_Exercise objective_
Every line of the material is to be returned verbatim. Pictures stay out.

_Raw data_
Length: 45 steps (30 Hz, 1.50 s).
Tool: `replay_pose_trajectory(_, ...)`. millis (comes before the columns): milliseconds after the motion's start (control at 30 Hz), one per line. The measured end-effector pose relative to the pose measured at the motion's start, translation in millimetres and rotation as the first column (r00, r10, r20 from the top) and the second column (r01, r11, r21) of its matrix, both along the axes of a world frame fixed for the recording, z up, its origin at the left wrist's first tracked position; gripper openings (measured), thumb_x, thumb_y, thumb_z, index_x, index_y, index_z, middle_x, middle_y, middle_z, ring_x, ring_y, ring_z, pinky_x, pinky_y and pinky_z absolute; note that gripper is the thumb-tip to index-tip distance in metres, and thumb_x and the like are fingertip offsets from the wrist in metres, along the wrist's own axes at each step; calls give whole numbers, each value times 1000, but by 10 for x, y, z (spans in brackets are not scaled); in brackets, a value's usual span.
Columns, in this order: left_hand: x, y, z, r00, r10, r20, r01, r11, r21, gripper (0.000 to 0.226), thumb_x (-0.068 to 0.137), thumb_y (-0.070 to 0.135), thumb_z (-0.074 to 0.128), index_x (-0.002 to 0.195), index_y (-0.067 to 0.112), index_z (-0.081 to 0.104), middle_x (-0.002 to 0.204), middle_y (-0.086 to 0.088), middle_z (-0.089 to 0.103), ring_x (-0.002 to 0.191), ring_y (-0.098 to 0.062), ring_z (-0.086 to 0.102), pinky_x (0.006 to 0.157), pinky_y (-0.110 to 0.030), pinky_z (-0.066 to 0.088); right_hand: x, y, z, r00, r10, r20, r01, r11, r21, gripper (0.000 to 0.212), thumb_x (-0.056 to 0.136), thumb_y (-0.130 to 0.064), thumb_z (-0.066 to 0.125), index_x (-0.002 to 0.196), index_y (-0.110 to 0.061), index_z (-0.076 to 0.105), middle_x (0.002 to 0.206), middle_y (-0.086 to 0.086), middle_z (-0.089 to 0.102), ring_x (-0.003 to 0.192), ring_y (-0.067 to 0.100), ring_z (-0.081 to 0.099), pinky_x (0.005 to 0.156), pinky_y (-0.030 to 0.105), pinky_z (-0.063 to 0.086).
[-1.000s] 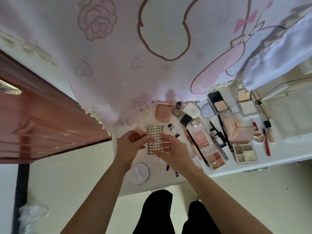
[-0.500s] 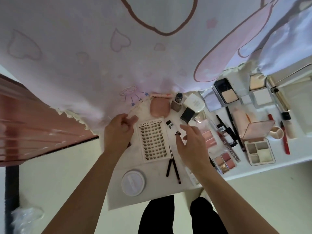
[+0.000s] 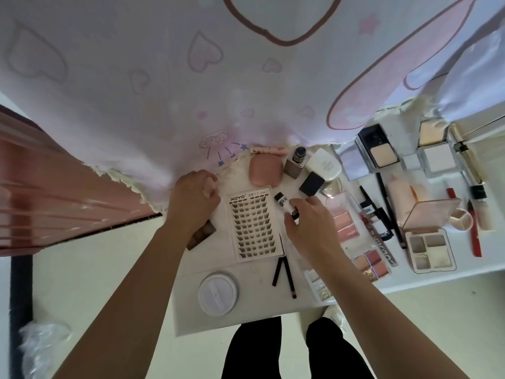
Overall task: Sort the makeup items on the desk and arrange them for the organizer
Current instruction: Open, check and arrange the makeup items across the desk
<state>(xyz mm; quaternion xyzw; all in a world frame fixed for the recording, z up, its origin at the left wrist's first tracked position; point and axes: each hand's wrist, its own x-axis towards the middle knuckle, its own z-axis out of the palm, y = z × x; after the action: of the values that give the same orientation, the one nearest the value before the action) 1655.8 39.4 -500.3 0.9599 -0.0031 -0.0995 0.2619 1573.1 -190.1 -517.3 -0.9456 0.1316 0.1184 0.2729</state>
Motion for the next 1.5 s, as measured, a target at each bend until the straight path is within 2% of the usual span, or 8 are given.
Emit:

_Response to the task_
Length: 45 steps (30 Hz, 1.50 s).
Tool: `replay_pose_trajectory(_, ...)`. millis (comes before the columns): milliseconds after the motion's start (control at 30 Hz), one per line. The measured end-effector pose relative to the pose measured at the motion's start, translation in millimetres and rotation as the first column (r00, r10, r20 from the top) and the second column (r01, r11, r21) of its matrix, both along the axes of a world frame fixed for the recording, z up, its origin at the left wrist's first tracked position; gripper openings (measured), thumb_x, thumb_y, thumb_z, index_x, index_y, index_z, middle_x, middle_y, middle_z, ring_x, ring_y, ring_z, pinky_x, pinky_y and pinky_z absolute; note that gripper is the thumb-tip to index-tip distance in metres, and thumb_x and the like are fingertip offsets from the wrist in metres, along the wrist's own axes at each step; calls give whole numbers, each value times 1000, but by 10 for x, y, z (spans in brackets are not scaled); in brackets, a value's usual span.
Columns, in this order: left_hand: x, y, z, r00, r10, r20, r01, r11, r21, gripper (0.000 to 0.226), thumb_x (-0.068 to 0.137), thumb_y (-0.070 to 0.135), thumb_z (-0.074 to 0.128), index_x (-0.002 to 0.195), index_y (-0.067 to 0.112), index_z (-0.081 to 0.104), middle_x (-0.002 to 0.204), middle_y (-0.086 to 0.088), middle_z (-0.089 to 0.103), ring_x (-0.002 to 0.191), ring_y (-0.098 to 0.062), ring_z (-0.086 to 0.102), pinky_x (0.006 to 0.157), pinky_y (-0.110 to 0.030), pinky_z (-0.066 to 0.088); right_hand: x, y, z, r00, r10, r20, r01, r11, r21, gripper (0.000 to 0.212), thumb_x (-0.056 to 0.136), thumb_y (-0.130 to 0.064), thumb_z (-0.066 to 0.125), index_x (-0.002 to 0.196), index_y (-0.110 to 0.061), index_z (-0.076 to 0.105), middle_x (0.002 to 0.206), middle_y (-0.086 to 0.086), middle_z (-0.089 to 0.102), ring_x (-0.003 to 0.192), ring_y (-0.067 to 0.100), ring_z (-0.081 to 0.099), pinky_x (0.005 to 0.156), pinky_y (-0.030 to 0.105), pinky_z (-0.063 to 0.086).
[-1.000s] 
[-0.500s] 
[+0.000s] 
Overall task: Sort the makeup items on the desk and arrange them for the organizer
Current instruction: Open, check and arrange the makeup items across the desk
<state>(xyz mm; quaternion xyzw; all in a world frame fixed for the recording, z up, its origin at the left wrist's first tracked position; point and axes: each hand's wrist, its own x-axis towards the middle knuckle, its own z-axis out of the palm, y = z × x; after the action: of the values that give the same orientation, the one nearest the value before the action) 1655.8 39.4 -500.3 0.9599 -0.0031 -0.0995 0.2619 1573.1 -190.1 -517.3 -0.9456 0.1316 0.1184 0.2729</state>
Motion for the next 1.5 s, as measured, a target at each bend until the straight path is within 2% of the usual span, or 8 are given.
Emit:

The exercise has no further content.